There will inevitably be costs associated with prematurely terminating a lease. Who will bear these costs: the vendor or the purchaser? And what impact will these have on value or saleability? And this assumes that a panel provider is willing to end a lease. At least one provider has expressed the view that if a potential house purchaser doesn't want PV panels then they should buy a different house.
The Microgeneration Certification Scheme (MCS) has become the de facto installation standard and installations outside the MCS are unacceptable to most lenders. Additionally, only MCS installations are eligible for FITs payments so the financial benefits for non-MCS installations are much lower, as well as having questions over their acceptability for mortgages.
FITs went live on 1 April 2010 but it wasn't until October 2011 that the CML and BSA agreed guidance for their respective members. This included a template letter outlining the main points which should be addressed prior to installation. This ensures that responsibilities for obtaining all necessary permissions and consents, and for dealing with matters such as insurance and maintenance, are clearly spelled out.
Crucially, from a lender perspective, there is also a requirement that a lender will have the right to break the lease and have the PV panels removed if they are adversely affecting the sale of a property in possession.
Most contracts concluded since the CML/BSA guidance was issued should cover all of these important matters but it is likely that some homeowners who signed contracts before then may have agreed terms which are not acceptable to lenders and their properties may potentially be unmortgageable. A copy of this template letter is available on the CML website.
Even when the legal aspects of the arrangement have been properly dealt with there are still the practical implications of having the PV panels installed on the roof and then remaining there for the whole of the 25 year lease term. Individual panels aren't particularly heavy but the total additional loading may be significant, especially on roofs with lightweight coverings. Building Regulations approval is required if the panels will add more than a third to the weight of the existing roof covering so a proper initial assessment is critical.
The nature of the installation process means that a degree of damage to the roof covering is almost inevitable. Installing the panel fixings usually involves exposing the supporting structure beneath the existing roof covering. Avoiding any damage during this work is difficult, so completing effective repairs should be a standard part of the installation process.
Installations are much more difficult with some coverings, such as slates, than others. Was any damage properly repaired? Is the roof still completely watertight? Checking these details is far beyond the scope of a mortgage valuation inspection so a detailed inspection will be necessary to answer these questions. Purchasers of properties where panels have already been installed now have an additional reason to commission a private pre-purchase survey.

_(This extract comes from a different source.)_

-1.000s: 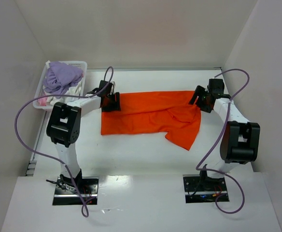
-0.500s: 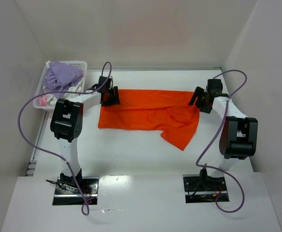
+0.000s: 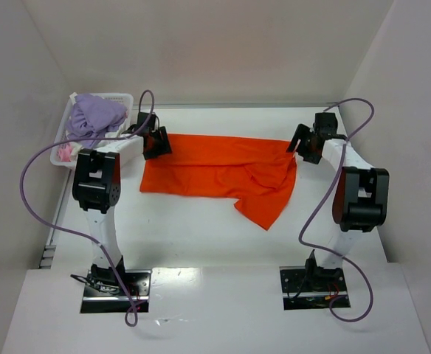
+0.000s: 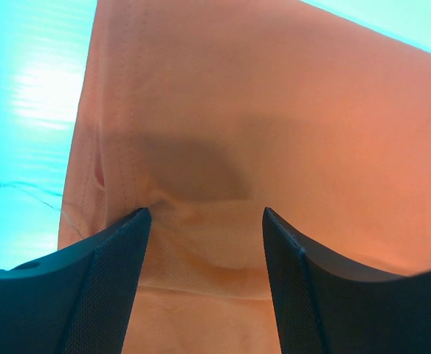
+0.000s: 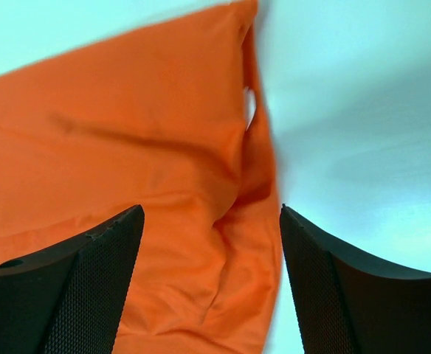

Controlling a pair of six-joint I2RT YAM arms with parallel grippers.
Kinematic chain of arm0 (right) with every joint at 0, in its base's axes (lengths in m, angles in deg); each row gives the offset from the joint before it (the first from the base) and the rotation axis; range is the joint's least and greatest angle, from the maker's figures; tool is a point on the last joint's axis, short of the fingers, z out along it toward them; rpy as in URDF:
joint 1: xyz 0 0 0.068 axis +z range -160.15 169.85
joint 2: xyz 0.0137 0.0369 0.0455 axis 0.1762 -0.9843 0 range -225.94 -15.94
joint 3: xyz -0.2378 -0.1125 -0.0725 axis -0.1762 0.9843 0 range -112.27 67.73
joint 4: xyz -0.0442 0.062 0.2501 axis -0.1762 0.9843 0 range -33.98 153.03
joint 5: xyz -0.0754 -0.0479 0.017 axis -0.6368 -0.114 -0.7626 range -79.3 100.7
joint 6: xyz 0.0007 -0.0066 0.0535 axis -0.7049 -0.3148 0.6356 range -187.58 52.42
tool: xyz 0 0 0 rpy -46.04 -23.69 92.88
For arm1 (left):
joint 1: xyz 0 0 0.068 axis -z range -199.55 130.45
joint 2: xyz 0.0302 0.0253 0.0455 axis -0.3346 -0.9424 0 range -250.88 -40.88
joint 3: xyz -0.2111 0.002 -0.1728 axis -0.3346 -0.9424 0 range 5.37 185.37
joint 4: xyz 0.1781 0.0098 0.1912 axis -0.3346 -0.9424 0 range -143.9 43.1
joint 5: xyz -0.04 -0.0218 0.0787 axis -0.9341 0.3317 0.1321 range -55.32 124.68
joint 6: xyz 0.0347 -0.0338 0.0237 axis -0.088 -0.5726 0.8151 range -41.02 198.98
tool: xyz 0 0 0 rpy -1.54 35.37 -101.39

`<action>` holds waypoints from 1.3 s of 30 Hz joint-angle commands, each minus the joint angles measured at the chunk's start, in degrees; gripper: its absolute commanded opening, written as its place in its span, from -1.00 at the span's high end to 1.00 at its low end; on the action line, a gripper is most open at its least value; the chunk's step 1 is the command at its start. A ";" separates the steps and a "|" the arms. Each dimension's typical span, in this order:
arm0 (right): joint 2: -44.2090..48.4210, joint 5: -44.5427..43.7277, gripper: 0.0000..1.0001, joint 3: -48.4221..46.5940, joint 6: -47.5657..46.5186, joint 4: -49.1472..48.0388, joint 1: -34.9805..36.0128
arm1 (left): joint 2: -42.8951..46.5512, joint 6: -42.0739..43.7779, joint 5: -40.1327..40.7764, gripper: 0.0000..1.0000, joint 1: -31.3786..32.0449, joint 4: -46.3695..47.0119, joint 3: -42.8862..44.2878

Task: Fold and stack the t-shirts
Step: Fold the flattened tshirt in 1/3 of the way

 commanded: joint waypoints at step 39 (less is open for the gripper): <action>-26.50 -7.20 0.79 -24.32 -1.66 4.32 6.38 | -2.94 1.24 -3.26 -0.41 -2.45 -1.75 1.81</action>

The solar PV panels themselves are actually a proven and reliable technology but it is still too early to assess their impact on the UK property market. They will clearly be with us for many years to come and maybe they will eventually be regarded as a desirable asset rather than a blot on the landscape.
Until the dust settles however, legal advisors, mortgage valuers and surveyors will understandably be cautious in their appraisal of these installations and their long term implications. The financial benefits may be tempting for home-owners but the priority for their professional advisors at present will probably be to ensure that their clients do not unwittingly become entangled in any arrangement which is likely to have a long term adverse impact on their most valuable asset, their home.